CENTURYPLY - Fundamental Analysis: Financial Health & Valuation
Back to ListFundamental Rating: 3.8
| Stock Code | CENTURYPLY | Market Cap | 16,886 Cr. | Current Price | 761 ₹ | High / Low | 859 ₹ |
| Stock P/E | 61.3 | Book Value | 115 ₹ | Dividend Yield | 0.13 % | ROCE | 15.1 % |
| ROE | 12.3 % | Face Value | 1.00 ₹ | DMA 50 | 760 ₹ | DMA 200 | 760 ₹ |
| Chg in FII Hold | 0.00 % | Chg in DII Hold | 0.81 % | PAT Qtr | 63.9 Cr. | PAT Prev Qtr | 72.8 Cr. |
| RSI | 49.4 | MACD | 3.30 | Volume | 72,614 | Avg Vol 1Wk | 32,841 |
| Low price | 618 ₹ | High price | 859 ₹ | PEG Ratio | -14.5 | Debt to equity | 0.29 |
| 52w Index | 59.1 % | Qtr Profit Var | 0.14 % | EPS | 12.2 ₹ | Industry PE | 31.6 |
📊 Financials: CENTURYPLY has a market cap of 16,886 Cr. with quarterly PAT at 63.9 Cr., down from 72.8 Cr. (-0.14%). ROE at 12.3% and ROCE at 15.1% are moderate, reflecting average efficiency. Debt-to-equity at 0.29 is low, indicating a healthy balance sheet. EPS of 12.2 ₹ supports earnings visibility, though profit growth remains flat.
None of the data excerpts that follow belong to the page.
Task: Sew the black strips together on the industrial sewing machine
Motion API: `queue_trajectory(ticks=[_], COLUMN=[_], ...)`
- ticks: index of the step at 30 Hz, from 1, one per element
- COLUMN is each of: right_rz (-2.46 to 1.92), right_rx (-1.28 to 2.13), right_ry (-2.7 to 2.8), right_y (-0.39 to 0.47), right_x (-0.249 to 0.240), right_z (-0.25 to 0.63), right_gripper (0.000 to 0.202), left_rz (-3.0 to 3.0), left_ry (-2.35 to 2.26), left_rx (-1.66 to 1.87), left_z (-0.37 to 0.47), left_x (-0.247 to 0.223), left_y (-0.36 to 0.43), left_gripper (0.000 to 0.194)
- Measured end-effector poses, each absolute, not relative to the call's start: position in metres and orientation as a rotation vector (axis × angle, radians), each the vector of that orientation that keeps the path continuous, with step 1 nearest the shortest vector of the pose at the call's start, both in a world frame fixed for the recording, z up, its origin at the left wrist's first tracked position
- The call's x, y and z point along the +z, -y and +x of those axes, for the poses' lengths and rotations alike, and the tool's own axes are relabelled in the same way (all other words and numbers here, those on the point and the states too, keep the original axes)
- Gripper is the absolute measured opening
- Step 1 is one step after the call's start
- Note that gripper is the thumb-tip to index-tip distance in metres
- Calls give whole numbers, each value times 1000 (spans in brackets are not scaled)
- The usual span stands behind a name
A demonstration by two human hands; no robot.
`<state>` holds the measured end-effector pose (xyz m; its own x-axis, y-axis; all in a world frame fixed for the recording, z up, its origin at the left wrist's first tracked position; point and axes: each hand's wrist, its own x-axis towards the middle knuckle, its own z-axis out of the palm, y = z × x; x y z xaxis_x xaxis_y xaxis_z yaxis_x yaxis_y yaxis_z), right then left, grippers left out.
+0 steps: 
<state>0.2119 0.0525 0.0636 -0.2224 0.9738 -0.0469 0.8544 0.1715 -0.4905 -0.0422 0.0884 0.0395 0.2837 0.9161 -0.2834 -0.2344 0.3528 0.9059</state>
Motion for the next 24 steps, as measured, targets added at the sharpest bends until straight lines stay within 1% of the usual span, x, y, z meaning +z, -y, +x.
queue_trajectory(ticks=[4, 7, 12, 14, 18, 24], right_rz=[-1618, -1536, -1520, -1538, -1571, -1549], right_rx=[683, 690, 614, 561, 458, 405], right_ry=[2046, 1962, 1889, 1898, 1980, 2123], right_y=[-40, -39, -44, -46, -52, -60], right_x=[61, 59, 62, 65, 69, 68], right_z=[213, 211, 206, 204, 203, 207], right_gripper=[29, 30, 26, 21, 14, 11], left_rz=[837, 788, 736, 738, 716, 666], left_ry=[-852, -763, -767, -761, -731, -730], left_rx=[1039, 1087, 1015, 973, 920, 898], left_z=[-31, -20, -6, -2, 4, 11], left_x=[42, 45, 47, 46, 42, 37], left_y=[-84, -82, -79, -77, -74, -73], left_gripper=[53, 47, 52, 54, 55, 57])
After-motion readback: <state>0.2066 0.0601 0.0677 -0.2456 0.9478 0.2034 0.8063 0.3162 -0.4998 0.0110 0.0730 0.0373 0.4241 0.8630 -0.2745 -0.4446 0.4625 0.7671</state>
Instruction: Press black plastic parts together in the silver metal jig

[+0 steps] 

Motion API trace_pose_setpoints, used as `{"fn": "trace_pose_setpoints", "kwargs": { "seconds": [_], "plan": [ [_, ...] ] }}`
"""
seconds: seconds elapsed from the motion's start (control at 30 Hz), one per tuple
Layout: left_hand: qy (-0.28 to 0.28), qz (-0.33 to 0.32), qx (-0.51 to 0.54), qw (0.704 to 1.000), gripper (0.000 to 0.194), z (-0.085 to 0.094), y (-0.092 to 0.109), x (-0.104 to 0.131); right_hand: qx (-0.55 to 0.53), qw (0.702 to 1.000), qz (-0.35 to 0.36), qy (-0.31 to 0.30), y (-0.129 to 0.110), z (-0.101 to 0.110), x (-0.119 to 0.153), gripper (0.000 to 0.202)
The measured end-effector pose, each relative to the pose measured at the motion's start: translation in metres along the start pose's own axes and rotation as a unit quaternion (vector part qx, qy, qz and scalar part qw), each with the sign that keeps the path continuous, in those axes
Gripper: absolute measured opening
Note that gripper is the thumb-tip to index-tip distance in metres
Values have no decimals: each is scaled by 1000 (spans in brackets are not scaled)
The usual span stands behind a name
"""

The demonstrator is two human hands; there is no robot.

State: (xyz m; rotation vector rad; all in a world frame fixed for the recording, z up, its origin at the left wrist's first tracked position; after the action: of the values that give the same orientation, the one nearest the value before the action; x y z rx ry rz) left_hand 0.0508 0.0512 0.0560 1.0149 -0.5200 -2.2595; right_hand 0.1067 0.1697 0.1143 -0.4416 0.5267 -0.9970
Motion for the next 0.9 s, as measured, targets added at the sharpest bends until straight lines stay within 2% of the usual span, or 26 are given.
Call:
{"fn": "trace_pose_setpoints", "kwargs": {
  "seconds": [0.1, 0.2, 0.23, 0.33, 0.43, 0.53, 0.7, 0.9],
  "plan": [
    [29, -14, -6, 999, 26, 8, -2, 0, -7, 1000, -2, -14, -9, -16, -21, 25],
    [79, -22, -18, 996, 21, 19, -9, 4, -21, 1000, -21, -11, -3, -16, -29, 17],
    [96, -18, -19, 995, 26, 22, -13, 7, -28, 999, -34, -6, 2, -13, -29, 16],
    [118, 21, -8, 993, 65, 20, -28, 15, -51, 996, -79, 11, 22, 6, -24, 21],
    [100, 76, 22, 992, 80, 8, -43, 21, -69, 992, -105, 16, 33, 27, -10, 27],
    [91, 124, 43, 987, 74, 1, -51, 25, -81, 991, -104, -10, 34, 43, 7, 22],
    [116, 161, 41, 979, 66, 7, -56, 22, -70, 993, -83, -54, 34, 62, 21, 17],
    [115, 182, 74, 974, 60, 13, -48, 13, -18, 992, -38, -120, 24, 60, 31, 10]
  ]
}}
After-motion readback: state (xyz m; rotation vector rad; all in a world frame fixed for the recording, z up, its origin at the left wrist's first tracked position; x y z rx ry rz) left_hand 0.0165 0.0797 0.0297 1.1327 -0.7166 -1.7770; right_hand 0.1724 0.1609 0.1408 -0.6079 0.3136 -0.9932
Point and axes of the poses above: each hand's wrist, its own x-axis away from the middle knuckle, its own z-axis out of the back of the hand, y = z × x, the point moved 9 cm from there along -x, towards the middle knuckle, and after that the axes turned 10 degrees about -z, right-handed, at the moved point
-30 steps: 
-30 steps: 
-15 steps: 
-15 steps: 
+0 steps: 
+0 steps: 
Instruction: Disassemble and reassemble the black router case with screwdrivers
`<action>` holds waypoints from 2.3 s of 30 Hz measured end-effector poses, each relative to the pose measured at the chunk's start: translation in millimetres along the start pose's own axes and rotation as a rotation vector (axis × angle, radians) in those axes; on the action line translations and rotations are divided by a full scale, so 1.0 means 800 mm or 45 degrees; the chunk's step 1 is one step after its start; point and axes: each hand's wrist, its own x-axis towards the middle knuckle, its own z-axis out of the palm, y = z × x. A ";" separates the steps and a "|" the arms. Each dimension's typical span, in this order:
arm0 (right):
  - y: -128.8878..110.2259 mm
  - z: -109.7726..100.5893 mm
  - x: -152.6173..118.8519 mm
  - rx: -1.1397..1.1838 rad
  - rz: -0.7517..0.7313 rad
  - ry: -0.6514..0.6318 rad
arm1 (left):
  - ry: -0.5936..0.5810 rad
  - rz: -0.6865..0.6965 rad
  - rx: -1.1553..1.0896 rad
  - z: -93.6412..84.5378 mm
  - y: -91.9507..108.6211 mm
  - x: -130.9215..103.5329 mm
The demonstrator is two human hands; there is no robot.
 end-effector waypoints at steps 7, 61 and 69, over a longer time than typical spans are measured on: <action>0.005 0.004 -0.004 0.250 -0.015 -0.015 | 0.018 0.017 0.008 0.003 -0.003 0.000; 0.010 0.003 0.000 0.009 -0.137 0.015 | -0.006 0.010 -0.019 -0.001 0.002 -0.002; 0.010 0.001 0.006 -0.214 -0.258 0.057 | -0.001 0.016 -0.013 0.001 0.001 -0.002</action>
💹 Valuation: The stock trades at a P/E of 61.3, nearly double the industry average of 31.6, suggesting significant overvaluation. P/B ratio is ~6.6 (761/115), reflecting premium pricing. PEG ratio of -14.5 indicates weak growth prospects relative to valuation. Intrinsic value appears lower than current price, limiting margin of safety.
🏢 Business Model: CENTURYPLY operates in the plywood and laminates sector, benefiting from housing and infrastructure demand. Its competitive advantage lies in brand recognition and distribution network. However, profitability is pressured by high input costs and cyclical demand in construction.
📈 Entry Zone: With RSI at 49.4 (neutral), MACD slightly positive, and price near DMA 50 and 200 (760 ₹), accumulation around 700–740 ₹ would be safer. Long-term holding requires caution due to stretched valuations, though brand strength supports resilience.
Positive
- 📌 Strong brand presence in plywood and laminates market.
- 📌 Low debt-to-equity ratio (0.29) ensures financial stability.
- 📌 EPS of 12.2 ₹ supports earnings visibility.
- 📌 Increase in DII holdings (+0.81%) shows domestic confidence.
Limitation
- ⚠️ Very high P/E of 61.3 compared to industry average (31.6).
- ⚠️ P/B ratio of ~6.6 indicates expensive valuation.
- ⚠️ PEG ratio of -14.5 highlights weak growth prospects.
- ⚠️ Dividend yield of 0.13% is negligible.
Company Negative News
- ❌ No major negative news reported, but flat profit growth and high valuation are concerns.
Company Positive News
- ✅ Stable financial structure with low debt.
- ✅ Strong brand recognition and distribution network.
Industry
- 🏦 Building materials sector benefits from housing and infrastructure growth.
- 🏦 Industry P/E at 31.6 suggests CENTURYPLY trades at a premium.
Conclusion
🔑 CENTURYPLY is fundamentally stable with low debt and strong brand presence, but valuations are stretched with high P/E, P/B, and negative PEG ratio. Long-term investors may consider entry around 700–740 ₹ for better risk-reward balance. Current levels look expensive, but the company remains a resilient player in the building materials sector.
For deeper insights, you could explore a peer comparison or a building materials outlook to see how CENTURYPLY stacks up against competitors.